** TASK MATERIAL follows **

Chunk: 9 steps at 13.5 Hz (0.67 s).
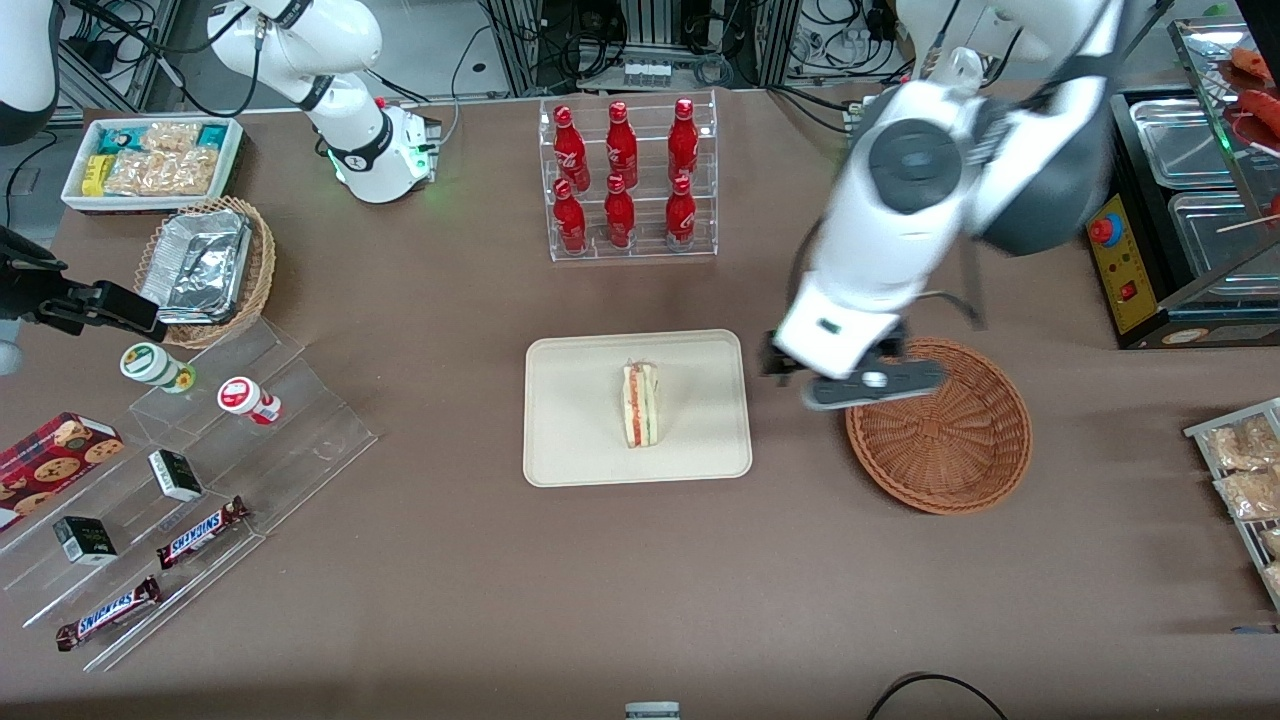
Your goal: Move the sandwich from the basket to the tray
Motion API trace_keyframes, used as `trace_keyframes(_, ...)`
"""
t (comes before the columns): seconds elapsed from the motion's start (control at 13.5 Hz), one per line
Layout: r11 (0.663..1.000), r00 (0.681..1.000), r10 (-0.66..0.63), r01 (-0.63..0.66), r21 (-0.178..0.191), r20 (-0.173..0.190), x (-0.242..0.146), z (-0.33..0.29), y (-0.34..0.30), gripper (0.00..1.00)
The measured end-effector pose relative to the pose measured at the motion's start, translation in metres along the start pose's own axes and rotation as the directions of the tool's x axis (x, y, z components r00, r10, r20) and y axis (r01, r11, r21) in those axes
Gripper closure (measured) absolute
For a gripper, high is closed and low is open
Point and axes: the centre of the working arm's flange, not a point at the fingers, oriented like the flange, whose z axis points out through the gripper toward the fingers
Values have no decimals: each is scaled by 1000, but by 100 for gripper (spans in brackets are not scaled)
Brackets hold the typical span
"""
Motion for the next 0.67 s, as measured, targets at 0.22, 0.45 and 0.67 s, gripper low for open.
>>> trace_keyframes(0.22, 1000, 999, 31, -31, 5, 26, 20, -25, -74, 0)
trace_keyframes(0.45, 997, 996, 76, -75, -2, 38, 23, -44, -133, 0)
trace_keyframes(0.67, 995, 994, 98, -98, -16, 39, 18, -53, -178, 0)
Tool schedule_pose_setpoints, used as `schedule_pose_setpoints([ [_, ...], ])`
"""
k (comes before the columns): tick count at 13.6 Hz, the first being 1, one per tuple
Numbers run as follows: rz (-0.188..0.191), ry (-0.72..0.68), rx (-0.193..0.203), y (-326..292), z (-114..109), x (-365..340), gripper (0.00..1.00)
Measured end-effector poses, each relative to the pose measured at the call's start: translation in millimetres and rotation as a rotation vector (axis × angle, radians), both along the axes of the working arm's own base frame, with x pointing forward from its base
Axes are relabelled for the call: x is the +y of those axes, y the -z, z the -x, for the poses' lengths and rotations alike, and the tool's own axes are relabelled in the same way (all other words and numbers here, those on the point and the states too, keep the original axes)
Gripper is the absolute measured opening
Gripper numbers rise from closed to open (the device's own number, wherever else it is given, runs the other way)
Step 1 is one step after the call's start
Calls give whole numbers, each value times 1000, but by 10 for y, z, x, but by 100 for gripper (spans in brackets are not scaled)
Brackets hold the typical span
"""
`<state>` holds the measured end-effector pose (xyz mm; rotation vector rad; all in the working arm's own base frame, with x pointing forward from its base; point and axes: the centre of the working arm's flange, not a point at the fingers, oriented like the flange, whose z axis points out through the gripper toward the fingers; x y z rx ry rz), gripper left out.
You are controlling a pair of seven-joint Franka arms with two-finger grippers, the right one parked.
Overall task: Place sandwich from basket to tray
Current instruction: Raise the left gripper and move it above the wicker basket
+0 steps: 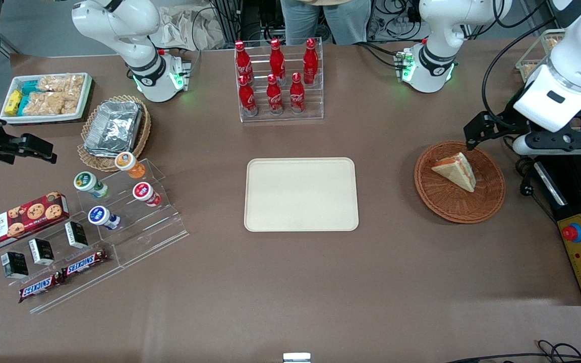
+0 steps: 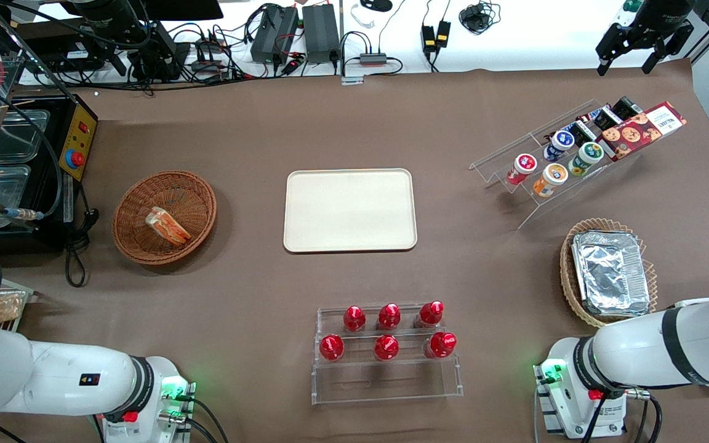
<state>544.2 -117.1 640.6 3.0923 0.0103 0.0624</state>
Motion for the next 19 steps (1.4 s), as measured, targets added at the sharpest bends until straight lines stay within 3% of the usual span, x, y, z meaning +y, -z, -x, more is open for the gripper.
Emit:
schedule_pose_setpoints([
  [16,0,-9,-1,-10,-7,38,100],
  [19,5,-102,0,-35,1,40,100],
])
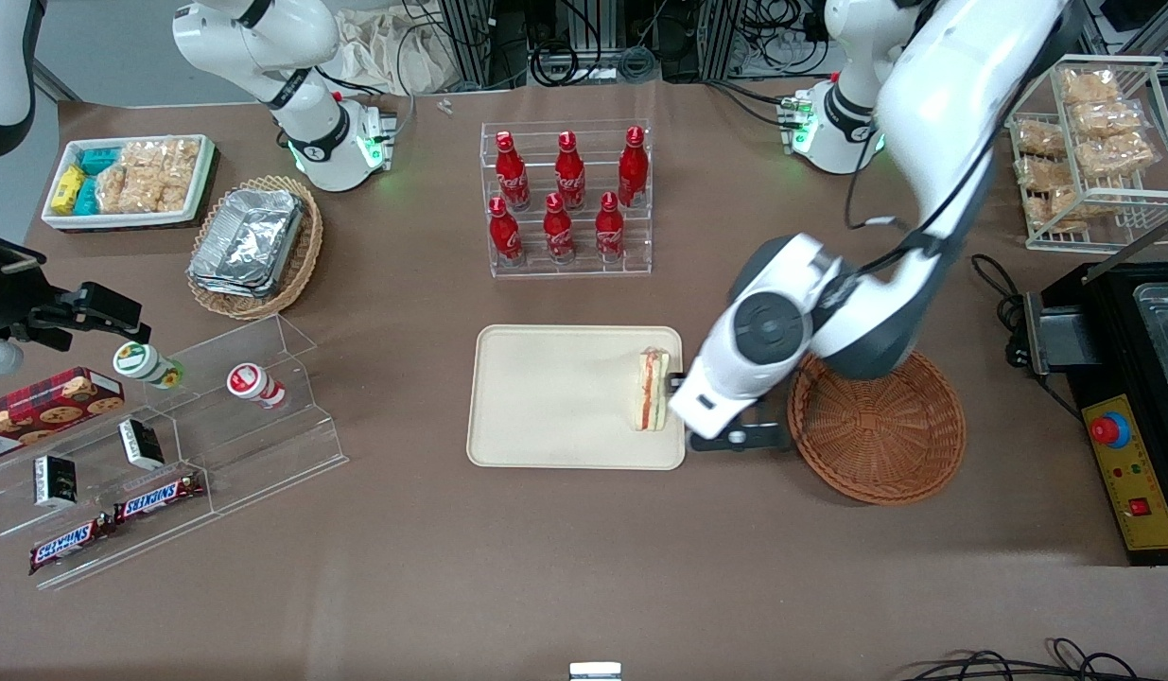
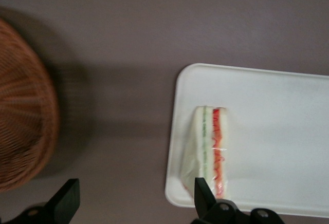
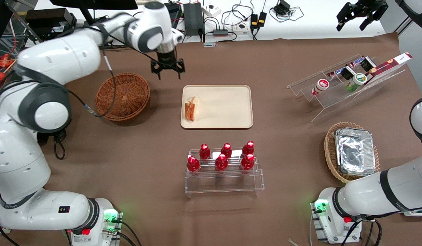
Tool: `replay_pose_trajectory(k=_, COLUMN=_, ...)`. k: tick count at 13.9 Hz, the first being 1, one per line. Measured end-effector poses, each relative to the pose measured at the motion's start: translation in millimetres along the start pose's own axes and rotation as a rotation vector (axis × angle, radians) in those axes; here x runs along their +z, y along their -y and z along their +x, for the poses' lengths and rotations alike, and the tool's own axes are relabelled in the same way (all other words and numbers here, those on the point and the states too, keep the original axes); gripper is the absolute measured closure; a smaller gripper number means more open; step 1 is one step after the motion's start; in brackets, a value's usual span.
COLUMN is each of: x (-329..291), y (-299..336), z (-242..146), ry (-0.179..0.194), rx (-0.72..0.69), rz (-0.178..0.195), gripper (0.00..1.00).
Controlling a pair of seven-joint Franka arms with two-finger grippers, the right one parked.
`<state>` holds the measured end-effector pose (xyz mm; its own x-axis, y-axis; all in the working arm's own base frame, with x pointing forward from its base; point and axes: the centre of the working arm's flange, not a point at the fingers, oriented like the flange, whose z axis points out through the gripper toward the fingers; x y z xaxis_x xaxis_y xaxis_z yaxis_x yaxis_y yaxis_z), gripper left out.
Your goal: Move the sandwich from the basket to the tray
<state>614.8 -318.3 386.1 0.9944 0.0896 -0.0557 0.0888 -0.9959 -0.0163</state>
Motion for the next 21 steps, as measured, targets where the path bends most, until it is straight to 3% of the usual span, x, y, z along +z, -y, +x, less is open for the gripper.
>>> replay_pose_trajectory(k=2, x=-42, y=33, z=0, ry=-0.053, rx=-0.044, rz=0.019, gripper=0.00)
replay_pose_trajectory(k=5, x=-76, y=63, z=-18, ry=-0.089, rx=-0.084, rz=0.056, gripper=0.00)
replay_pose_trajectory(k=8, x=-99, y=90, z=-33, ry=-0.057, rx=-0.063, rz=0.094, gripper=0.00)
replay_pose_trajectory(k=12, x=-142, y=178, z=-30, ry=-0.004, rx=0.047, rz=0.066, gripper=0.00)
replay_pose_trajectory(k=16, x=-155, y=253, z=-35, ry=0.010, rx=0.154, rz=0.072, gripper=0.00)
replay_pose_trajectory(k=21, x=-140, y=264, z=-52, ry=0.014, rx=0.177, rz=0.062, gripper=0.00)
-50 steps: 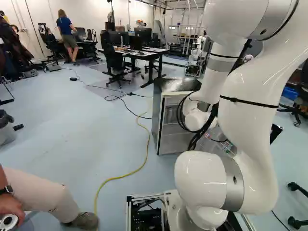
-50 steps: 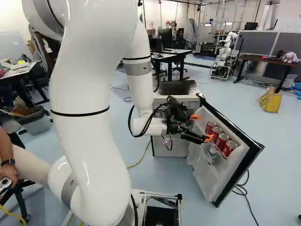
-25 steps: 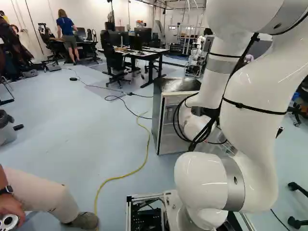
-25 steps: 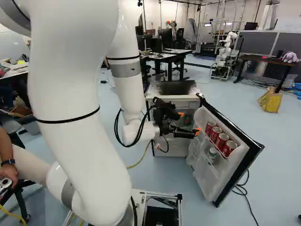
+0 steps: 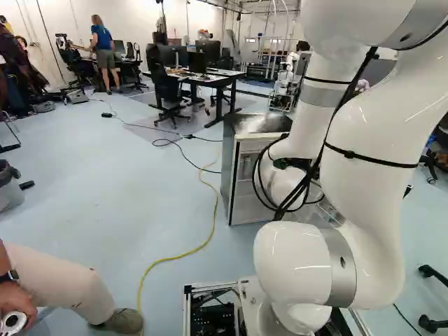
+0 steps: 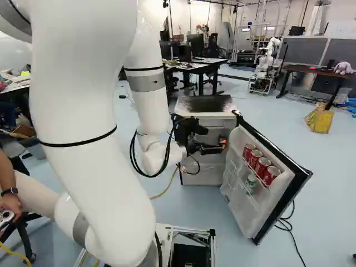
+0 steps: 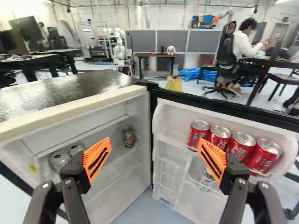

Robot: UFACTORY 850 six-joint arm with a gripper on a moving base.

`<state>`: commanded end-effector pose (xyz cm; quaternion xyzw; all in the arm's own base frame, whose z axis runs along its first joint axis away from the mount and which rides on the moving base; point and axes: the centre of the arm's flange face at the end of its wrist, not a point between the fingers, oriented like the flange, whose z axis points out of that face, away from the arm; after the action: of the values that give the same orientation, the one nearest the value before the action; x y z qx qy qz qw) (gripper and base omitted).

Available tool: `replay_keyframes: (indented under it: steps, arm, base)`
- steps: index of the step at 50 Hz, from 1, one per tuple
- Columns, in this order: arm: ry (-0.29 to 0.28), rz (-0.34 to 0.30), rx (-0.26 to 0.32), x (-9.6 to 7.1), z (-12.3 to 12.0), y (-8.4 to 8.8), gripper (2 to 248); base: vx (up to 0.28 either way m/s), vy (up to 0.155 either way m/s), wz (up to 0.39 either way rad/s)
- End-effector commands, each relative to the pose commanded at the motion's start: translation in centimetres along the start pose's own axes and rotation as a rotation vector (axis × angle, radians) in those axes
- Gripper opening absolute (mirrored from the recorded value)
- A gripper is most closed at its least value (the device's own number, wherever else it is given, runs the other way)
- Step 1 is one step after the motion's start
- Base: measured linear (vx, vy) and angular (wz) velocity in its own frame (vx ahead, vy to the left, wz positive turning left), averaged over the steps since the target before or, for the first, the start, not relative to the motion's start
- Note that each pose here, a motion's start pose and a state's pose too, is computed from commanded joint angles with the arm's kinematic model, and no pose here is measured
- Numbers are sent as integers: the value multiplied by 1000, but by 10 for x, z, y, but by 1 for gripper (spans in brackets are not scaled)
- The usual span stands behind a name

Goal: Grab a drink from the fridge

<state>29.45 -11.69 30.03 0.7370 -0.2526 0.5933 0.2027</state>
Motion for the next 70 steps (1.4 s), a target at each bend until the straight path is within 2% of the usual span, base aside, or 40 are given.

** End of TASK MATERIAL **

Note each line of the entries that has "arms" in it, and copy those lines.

● RESPONSE FOR THIS EXERCISE
You are controlling a pair of seven-joint Franka arms with two-finger grippers, the right one parked.
Controlling a pair of seven-joint Franka arms with two-finger grippers, the right one parked.

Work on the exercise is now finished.